I work at Scalr, an open-source cloud management software competing with RightScale. Scalr does not support Puppet at this time but Chef, one of its competitor, is integrated in our software. So I guess your question is still relevant in our case and I would like to share my experience.
Cloud management softwares provides a lot of automation tools that are not included in configuration software Chef and Puppet for example. When we started out building Scalr, we were dead set on auto-scaling. But we quickly discovered that there were much more painful problems to solve. This list was written by Sebastian Stadil and explains well the additional value of using a Cloud Management Software:
You are spending a ton of time on repetitive tasks.
Cloud management software takes the repetition away from managing infrastructure– like mounting that 4th ebs volume on every one of your 12 database servers. You operate at a higher level by defining what components your server farm is composed of, and what each server in it looks like. Cloud management software then applies that to the actual infrastructure. This way you don't have to repeat yourself: you can manage 10,000 servers as easily as 10. It brings automation.

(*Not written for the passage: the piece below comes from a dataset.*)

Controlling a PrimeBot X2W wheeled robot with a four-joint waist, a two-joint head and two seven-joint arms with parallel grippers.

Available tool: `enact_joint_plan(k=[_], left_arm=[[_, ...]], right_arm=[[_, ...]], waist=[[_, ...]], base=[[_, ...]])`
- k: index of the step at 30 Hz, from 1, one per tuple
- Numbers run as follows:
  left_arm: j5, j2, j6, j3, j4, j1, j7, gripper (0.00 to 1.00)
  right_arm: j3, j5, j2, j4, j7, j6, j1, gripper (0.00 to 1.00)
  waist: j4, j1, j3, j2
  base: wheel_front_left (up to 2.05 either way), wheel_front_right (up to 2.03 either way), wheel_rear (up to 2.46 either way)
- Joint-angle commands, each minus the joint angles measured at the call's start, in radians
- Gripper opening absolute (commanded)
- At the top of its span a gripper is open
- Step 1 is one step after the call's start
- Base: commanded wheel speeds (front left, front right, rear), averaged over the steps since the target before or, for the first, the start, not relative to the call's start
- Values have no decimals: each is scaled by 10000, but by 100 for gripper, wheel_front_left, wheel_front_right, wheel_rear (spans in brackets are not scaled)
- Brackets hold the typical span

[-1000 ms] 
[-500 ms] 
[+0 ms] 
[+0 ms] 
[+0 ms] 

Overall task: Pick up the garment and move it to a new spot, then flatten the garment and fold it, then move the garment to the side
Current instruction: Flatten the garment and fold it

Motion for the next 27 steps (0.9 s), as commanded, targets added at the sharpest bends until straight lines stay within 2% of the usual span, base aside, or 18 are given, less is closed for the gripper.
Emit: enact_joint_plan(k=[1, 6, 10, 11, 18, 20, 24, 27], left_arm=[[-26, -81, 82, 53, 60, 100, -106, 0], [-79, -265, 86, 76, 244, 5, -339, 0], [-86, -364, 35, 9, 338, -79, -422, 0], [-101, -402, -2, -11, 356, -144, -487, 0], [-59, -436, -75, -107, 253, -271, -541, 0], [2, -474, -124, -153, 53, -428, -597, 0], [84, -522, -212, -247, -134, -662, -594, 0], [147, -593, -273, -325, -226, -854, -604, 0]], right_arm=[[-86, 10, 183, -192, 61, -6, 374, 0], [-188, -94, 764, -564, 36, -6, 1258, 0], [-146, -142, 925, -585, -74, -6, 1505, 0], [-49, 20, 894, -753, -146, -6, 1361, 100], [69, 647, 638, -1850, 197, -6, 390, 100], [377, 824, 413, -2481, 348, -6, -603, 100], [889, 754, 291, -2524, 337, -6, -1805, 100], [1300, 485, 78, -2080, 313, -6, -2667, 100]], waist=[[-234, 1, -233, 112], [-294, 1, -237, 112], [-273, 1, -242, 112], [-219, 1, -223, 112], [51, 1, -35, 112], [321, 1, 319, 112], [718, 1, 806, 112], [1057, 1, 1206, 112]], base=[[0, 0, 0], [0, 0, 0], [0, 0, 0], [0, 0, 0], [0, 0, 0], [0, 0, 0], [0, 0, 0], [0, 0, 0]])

You don't know where things are, or what they correspond to.
Cloud management software keeps you organized. Cloud infrastructure is constantly changing. Servers are constantly added, removed, or replaced. Same goes for storage volumes, ip addresses, snapshots, etc. This makes it nigh impossible to keep your system of record up to date. Cloud management keeps things tidy.
You don't know how much your applications are costing you.

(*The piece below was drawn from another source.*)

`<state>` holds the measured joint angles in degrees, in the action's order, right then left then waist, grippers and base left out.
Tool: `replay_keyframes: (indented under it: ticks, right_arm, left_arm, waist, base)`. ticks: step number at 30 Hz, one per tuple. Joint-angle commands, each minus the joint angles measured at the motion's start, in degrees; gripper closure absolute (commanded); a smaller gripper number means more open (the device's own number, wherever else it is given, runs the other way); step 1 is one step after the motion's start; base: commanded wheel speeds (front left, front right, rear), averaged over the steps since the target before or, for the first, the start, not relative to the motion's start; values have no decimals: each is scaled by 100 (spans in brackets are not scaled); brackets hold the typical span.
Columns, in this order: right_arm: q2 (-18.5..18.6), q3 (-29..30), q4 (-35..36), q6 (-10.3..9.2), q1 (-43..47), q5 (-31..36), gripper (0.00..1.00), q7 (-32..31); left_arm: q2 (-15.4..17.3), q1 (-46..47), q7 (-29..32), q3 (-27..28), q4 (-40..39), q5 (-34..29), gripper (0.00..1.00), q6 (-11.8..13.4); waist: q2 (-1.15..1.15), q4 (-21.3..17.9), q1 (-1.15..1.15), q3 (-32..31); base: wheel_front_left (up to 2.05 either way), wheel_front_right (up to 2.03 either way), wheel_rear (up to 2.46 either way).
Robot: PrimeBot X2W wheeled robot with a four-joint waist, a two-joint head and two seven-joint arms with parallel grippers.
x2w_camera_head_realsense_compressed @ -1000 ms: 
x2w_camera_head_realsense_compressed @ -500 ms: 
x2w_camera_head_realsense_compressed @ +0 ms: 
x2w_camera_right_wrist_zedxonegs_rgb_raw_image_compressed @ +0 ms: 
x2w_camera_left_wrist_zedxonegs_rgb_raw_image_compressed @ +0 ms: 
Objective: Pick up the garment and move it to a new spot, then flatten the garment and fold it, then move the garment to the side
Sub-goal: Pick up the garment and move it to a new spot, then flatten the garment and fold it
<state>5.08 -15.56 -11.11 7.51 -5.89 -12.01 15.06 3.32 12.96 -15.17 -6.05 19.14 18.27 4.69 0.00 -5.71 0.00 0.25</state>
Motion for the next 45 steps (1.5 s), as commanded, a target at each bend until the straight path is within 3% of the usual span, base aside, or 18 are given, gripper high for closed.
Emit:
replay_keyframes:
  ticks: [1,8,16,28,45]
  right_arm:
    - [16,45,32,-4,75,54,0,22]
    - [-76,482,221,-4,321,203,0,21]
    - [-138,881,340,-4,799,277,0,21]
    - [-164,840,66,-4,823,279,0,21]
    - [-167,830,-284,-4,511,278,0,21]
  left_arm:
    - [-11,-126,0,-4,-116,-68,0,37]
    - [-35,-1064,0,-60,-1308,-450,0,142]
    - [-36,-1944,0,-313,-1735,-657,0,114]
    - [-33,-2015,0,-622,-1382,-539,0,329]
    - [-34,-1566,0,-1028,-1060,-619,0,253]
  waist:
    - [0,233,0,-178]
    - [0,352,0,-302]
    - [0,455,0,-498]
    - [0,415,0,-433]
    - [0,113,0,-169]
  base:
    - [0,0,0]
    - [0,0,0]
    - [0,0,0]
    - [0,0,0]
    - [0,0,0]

Cloud management software gives you visibility and helps you keep a budget. How much are you spending on that data processing farm? How much savings did that new caching tier bring you? Has your R&D group gone overbudget? Everyone wants to limit waste and abuse, but it's hard to do so unless you have the right tools.
You want to make sure your colleagues and contractors don't leave the company with the keys to your infrastructure.
Cloud management software helps you manage permissions granted to your co-workers. It's a bad practice to give everyone root access to all your servers, to everyone in your organization. Especially if you have contractors and interns.
You want to make sure your infrastructure is secure.
Cloud management software gives your security team auditing tools to spot vulnerabilities. Whether it's as simple as logging who opened port 22 on your database, or enforcing security policy across large and diverse infrastructure.
You want to experiment with some architectural changes.
Cloud management software makes it easy to try new architectures. Want to try out a new front-end reverse proxy? Add a caching tier? Move a mysql table to ramdisk? Introduce a key-value database? It's all easy and doesn't require spending days configuring things.
You want a Plan B in case disaster strikes.
Cloud management software helps plan for failure, and getting that Plan B ready. Whether is simply scheduling backups at regular intervals and rotating them, or a complete cross-cloud disaster recovery plan, it gives you tools and acts as preventative medecine.
You want to visualize your infrastructure.
Cloud management software provides data visualization and presentation. What performance are you getting from your servers? Are there any outliers? When integrated into your monitoring tier, you can get the visibility that managers dream of.
You want to version your infrastructure.
Cloud management software allows you to version your infrastructure the same way you do with your code. It allows you to express your infrastructure as code, so you can create exact copies for testing, revert to a previously functioning system, and anything in between.